Data extract =>
[Start of section]

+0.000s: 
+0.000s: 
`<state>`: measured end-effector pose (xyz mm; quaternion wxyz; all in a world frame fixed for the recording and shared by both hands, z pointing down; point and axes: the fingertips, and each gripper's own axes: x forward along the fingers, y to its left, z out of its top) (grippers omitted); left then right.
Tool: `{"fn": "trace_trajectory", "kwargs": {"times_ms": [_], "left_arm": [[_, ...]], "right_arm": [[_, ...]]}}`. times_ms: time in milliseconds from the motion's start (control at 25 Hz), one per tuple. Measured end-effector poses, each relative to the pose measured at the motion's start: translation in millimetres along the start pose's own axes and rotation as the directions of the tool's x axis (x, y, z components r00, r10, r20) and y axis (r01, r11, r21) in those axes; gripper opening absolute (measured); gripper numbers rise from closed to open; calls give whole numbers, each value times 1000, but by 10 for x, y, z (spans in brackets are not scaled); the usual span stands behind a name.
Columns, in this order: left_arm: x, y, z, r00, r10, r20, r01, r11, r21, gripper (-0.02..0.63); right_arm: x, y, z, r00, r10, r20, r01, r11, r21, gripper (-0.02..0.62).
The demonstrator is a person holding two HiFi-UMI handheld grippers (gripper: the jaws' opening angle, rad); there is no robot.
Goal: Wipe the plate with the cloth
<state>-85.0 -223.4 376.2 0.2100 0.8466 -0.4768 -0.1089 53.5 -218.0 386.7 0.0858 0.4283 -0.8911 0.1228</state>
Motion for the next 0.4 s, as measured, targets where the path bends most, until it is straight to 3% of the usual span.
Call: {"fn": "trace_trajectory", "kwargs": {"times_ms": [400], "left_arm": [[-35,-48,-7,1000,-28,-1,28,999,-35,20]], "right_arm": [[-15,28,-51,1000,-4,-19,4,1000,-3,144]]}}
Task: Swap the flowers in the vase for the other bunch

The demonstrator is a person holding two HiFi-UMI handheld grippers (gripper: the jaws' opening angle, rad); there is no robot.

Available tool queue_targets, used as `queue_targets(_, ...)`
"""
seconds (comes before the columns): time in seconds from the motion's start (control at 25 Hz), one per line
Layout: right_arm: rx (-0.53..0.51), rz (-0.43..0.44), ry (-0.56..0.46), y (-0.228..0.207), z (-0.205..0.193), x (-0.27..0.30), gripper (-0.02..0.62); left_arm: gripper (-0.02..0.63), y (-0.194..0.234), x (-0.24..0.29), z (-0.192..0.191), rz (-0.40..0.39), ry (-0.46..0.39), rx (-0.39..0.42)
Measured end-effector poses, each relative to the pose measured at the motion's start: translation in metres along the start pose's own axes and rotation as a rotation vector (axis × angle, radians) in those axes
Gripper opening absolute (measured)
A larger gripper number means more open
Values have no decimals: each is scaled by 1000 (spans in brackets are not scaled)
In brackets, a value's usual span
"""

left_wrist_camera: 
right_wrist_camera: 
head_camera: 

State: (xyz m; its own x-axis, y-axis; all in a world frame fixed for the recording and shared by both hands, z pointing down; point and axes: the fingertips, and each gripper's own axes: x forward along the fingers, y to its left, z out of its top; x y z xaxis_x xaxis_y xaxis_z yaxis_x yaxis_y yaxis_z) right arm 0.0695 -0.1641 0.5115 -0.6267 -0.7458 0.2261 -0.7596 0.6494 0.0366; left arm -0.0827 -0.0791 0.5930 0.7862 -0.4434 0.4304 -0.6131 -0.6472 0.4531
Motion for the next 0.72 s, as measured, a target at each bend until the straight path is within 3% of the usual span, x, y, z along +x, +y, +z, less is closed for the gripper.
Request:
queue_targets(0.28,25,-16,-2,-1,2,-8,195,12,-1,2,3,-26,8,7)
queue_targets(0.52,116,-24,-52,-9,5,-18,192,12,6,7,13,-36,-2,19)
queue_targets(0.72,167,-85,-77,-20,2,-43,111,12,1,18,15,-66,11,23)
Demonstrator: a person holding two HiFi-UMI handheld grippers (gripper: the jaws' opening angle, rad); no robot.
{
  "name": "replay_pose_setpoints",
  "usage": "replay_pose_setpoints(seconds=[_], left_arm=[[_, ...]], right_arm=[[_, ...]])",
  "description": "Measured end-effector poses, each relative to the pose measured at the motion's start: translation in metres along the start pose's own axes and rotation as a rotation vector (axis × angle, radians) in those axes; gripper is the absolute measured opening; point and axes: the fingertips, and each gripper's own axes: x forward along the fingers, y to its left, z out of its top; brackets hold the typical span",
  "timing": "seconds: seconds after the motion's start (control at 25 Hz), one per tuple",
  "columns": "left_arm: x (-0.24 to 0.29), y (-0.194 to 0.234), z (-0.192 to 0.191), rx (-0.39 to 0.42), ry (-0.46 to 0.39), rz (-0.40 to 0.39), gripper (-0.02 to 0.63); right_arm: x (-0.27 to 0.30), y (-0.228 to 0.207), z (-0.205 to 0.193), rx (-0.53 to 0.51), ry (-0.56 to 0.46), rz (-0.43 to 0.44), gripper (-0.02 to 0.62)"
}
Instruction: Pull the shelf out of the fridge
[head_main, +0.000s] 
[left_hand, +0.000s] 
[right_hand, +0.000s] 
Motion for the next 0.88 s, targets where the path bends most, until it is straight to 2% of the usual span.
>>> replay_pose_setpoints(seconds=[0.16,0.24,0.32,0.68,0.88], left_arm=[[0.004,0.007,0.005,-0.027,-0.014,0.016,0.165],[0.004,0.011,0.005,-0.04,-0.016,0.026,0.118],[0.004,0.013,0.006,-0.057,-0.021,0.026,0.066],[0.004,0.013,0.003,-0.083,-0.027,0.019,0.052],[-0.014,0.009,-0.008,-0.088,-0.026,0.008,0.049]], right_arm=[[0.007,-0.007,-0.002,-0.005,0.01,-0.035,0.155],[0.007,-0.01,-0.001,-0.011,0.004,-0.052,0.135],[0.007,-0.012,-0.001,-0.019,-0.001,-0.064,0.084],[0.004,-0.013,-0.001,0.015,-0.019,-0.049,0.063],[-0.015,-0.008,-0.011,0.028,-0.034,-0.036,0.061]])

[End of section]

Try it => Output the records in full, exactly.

Answer to this exercise =>
+0.000s: 
+0.000s: 
`<state>`: measured end-effector pose (xyz mm; quaternion wxyz; all in a world frame fixed for the recording and shared by both hands, z pointing down; point and axes: the fingertips, and each gripper's own axes: x forward along the fingers, y to its left, z out of its top) (grippers omitted); left then right.
Tool: `{"fn": "trace_trajectory", "kwargs": {"times_ms": [_], "left_arm": [[_, ...]], "right_arm": [[_, ...]]}}`. times_ms: time in milliseconds from the motion's start (control at 25 Hz), one per tuple. Measured end-effector poses, each relative to the pose measured at the motion's start: translation in millimetres along the start pose's own axes and rotation as the directions of the tool's x axis (x, y, z components r00, r10, r20) and y axis (r01, r11, r21) in those axes; gripper opening absolute (measured); gripper numbers rise from closed to open; calls give whole numbers, each value times 1000, but by 10 for x, y, z (spans in brackets are not scaled); the usual span stands behind a name.
Columns, in this order: left_arm: x, y, z, r00, r10, r20, r01, r11, r21, gripper (-0.02..0.63); right_arm: x, y, z, r00, r10, r20, r01, r11, r21, gripper (-0.02..0.62).
The demonstrator is a person holding two HiFi-UMI handheld grippers (gripper: the jaws' opening angle, rad); there is no robot.
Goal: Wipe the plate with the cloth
<state>-85.0 -223.4 376.2 0.2100 0.8466 -0.4768 -0.1089 53.5 -218.0 386.7 0.0858 0.4283 -0.8911 0.1228</state>
Motion for the next 0.4 s, as measured, targets where the path bends most, until it is straight to 3% of the usual span.
Call: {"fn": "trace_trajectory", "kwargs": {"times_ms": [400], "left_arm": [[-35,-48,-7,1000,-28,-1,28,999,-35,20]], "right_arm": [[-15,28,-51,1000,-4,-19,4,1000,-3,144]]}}
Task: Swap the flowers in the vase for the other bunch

The demonstrator is a person holding two HiFi-UMI handheld grippers (gripper: the jaws' opening angle, rad); there is no robot.

Available tool queue_targets, used as `queue_targets(_, ...)`
"""
seconds (comes before the columns): time in seconds from the motion's start (control at 25 Hz), one per line
Layout: right_arm: rx (-0.53..0.51), rz (-0.43..0.44), ry (-0.56..0.46), y (-0.228..0.207), z (-0.205..0.193), x (-0.27..0.30), gripper (-0.02..0.62); left_arm: gripper (-0.02..0.63), y (-0.194..0.234), x (-0.24..0.29), z (-0.192..0.191), rz (-0.40..0.39), ry (-0.46..0.39), rx (-0.39..0.42)
Measured end-effector poses, each relative to the pose measured at the motion's start: translation in metres along the start pose's own axes and rotation as a rotation vector (axis × angle, radians) in those axes
Gripper opening absolute (measured)
A larger gripper number means more open
Values have no decimals: each is scaled by 1000 (spans in brackets are not scaled)
In brackets, a value's usual span
"""

left_wrist_camera: 
right_wrist_camera: 
head_camera: 

State: (xyz m; its own x-axis, y-axis; all in a world frame fixed for the recording and shared by both hands, z pointing down; point and axes: the fingertips, and each gripper's own axes: x forward along the fingers, y to its left, z out of its top; x y z xaxis_x xaxis_y xaxis_z yaxis_x yaxis_y yaxis_z) right arm 0.0695 -0.1641 0.5115 -0.6267 -0.7458 0.2261 -0.7596 0.6494 0.0366; left arm -0.0827 -0.0791 0.5930 0.7862 -0.4434 0.4304 -0.6131 -0.6472 0.4531
Motion for the next 0.72 s, as measured, a target at each bend until the straight path is within 3% of the usual span, x, y, z along +x, +y, +z, less is closed for the gripper.
Request:
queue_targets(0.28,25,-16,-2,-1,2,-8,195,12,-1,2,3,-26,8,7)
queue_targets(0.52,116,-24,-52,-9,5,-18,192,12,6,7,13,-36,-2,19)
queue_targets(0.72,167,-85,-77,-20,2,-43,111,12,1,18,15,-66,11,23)
Demonstrator: a person holding two HiFi-UMI handheld grippers (gripper: the jaws' opening angle, rad); no robot.
{
  "name": "replay_pose_setpoints",
  "usage": "replay_pose_setpoints(seconds=[_], left_arm=[[_, ...]], right_arm=[[_, ...]])",
  "description": "Measured end-effector poses, each relative to the pose measured at the motion's start: translation in metres along the start pose's own axes and rotation as a rotation vector (axis × angle, radians) in those axes; gripper is the absolute measured opening; point and axes: the fingertips, and each gripper's own axes: x forward along the fingers, y to its left, z out of its top; brackets hold the typical span",
  "timing": "seconds: seconds after the motion's start (control at 25 Hz), one per tuple",
  "columns": "left_arm: x (-0.24 to 0.29), y (-0.194 to 0.234), z (-0.192 to 0.191), rx (-0.39 to 0.42), ry (-0.46 to 0.39), rz (-0.40 to 0.39), gripper (-0.02 to 0.63); right_arm: x (-0.27 to 0.30), y (-0.228 to 0.207), z (-0.205 to 0.193), rx (-0.53 to 0.51), ry (-0.56 to 0.46), rz (-0.43 to 0.44), gripper (-0.02 to 0.62)"
}
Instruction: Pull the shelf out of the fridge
[head_main, +0.000s] 
[left_hand, +0.000s] 
[right_hand, +0.000s] 
Motion for the next 0.88 s, targets where the path bends most, until it is straight to 2% of the usual span.
>>> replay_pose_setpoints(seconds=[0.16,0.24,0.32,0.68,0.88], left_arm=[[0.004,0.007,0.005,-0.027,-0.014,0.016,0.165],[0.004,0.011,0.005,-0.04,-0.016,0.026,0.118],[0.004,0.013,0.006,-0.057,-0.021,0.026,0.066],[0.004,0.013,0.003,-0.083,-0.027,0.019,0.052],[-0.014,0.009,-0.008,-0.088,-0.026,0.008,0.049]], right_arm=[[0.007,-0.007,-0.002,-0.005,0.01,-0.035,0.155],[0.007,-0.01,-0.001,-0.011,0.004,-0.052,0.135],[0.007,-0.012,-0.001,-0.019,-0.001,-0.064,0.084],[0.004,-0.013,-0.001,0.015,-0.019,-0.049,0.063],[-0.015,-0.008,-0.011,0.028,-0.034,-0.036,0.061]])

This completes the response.